§ Stored data entries:
::::::::

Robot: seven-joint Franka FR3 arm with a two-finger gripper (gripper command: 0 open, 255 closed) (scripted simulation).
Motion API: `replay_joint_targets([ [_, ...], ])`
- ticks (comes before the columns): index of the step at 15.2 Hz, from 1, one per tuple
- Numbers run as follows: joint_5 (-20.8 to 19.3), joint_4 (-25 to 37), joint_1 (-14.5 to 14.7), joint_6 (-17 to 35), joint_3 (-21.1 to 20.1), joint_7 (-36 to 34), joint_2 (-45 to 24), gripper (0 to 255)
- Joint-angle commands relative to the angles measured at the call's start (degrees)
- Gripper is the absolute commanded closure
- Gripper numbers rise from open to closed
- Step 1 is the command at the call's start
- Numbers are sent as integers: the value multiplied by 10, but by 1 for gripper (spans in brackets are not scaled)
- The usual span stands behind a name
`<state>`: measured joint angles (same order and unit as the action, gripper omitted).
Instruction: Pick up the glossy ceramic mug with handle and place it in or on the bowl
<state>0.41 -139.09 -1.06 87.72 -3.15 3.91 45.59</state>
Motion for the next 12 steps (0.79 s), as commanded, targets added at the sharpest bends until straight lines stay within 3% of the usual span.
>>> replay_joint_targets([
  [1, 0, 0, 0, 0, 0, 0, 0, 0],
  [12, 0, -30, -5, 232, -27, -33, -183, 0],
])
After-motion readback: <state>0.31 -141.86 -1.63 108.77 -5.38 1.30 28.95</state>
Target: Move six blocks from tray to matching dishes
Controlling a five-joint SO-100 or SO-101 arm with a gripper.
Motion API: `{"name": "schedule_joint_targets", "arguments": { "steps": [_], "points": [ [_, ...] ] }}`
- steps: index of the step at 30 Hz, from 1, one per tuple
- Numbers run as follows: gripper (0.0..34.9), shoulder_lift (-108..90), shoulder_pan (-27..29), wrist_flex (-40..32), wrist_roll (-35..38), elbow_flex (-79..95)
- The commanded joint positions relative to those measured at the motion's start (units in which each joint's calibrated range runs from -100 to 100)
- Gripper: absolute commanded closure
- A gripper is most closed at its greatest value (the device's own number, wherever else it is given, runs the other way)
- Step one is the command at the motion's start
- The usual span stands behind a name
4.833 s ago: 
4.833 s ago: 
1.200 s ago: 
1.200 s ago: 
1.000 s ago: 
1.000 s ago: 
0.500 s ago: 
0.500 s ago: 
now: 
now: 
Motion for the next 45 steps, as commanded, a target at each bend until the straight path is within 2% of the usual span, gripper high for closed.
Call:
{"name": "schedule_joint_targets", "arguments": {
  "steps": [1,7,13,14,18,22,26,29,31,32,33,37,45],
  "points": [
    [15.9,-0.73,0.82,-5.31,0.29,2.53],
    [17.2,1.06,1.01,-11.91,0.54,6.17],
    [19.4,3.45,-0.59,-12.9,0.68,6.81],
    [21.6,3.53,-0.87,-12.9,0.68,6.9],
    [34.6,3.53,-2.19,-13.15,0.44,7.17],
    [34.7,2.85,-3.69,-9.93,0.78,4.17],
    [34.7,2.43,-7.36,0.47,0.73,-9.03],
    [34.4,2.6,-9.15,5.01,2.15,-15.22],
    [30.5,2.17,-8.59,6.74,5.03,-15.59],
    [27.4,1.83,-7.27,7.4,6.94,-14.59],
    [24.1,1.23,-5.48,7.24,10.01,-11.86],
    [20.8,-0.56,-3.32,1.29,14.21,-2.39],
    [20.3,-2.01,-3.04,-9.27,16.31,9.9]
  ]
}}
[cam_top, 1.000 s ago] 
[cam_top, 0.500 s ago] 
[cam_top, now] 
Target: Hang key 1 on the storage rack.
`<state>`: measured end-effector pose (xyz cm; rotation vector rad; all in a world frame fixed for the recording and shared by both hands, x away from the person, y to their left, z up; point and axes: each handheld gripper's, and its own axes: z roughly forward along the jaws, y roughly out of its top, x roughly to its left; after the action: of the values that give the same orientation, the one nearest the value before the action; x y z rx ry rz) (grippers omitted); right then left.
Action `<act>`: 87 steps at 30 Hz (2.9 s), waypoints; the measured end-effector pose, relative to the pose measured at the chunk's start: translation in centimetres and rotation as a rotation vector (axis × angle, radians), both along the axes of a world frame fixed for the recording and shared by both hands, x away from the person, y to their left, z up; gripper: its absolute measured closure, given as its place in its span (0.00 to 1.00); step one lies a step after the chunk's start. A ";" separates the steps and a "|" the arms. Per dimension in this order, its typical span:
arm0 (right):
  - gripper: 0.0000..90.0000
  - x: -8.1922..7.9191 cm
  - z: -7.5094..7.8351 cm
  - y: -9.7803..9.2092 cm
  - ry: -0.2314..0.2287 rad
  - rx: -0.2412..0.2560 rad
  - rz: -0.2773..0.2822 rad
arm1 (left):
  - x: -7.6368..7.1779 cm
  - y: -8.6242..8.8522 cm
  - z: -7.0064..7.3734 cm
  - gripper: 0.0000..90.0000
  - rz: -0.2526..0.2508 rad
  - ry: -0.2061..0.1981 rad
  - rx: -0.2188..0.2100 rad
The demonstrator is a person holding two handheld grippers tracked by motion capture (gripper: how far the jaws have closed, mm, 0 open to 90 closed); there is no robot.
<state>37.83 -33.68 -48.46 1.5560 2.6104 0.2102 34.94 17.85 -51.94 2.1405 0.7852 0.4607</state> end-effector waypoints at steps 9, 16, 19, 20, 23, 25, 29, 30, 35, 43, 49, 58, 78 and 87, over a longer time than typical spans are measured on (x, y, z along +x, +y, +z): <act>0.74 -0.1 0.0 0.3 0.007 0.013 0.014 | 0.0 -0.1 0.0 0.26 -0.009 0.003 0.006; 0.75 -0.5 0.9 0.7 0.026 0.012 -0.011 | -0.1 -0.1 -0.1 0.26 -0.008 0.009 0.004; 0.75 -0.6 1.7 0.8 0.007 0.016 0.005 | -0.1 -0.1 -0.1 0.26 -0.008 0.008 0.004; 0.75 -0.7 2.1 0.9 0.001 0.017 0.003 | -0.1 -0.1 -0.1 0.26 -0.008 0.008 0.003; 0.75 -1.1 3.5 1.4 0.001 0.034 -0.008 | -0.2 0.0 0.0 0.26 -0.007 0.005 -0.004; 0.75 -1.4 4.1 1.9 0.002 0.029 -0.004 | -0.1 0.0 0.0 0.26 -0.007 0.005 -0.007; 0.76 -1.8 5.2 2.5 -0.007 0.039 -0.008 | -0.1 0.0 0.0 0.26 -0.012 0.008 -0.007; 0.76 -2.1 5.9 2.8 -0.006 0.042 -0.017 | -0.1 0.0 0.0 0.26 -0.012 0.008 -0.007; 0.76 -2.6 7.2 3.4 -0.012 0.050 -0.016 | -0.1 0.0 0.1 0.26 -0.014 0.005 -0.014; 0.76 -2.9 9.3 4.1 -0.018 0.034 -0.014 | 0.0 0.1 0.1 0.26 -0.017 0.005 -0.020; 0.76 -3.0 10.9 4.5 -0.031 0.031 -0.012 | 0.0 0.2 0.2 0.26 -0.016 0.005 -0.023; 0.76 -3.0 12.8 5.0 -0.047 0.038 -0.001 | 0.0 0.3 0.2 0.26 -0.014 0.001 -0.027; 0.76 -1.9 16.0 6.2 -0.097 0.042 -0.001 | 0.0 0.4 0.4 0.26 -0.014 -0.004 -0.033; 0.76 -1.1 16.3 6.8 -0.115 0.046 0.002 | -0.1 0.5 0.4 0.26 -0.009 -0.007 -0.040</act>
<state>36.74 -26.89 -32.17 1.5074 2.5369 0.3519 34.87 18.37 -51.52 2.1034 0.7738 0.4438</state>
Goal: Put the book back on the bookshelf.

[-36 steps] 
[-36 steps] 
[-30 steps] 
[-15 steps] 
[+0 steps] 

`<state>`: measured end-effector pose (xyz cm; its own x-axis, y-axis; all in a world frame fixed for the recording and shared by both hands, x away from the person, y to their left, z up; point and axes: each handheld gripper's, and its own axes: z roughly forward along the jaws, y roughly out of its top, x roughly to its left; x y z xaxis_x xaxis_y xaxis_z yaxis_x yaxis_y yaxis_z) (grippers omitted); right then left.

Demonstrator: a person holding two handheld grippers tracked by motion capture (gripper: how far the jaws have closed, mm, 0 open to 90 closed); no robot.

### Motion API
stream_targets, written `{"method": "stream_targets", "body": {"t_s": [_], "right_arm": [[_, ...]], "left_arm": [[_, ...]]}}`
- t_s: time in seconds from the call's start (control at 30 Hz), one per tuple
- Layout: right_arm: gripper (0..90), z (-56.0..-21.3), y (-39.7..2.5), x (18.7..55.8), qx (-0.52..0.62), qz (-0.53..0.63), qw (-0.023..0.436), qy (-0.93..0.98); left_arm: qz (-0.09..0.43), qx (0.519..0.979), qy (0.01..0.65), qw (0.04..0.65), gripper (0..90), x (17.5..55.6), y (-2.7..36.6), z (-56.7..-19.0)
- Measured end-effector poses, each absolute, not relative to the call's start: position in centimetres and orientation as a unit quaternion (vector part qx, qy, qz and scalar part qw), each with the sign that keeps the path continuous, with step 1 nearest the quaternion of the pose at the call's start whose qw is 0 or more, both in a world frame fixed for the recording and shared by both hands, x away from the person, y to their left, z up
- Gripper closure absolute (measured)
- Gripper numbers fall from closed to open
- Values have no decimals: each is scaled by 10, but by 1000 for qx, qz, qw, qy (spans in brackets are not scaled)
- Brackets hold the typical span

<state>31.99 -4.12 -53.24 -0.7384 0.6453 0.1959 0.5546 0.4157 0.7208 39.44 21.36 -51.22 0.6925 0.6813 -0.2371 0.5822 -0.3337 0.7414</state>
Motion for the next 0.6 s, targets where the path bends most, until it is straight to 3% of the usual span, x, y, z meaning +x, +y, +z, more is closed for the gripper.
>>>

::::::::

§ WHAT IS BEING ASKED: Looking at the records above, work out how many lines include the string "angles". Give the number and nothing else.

§ EXERCISE SOLUTION: 2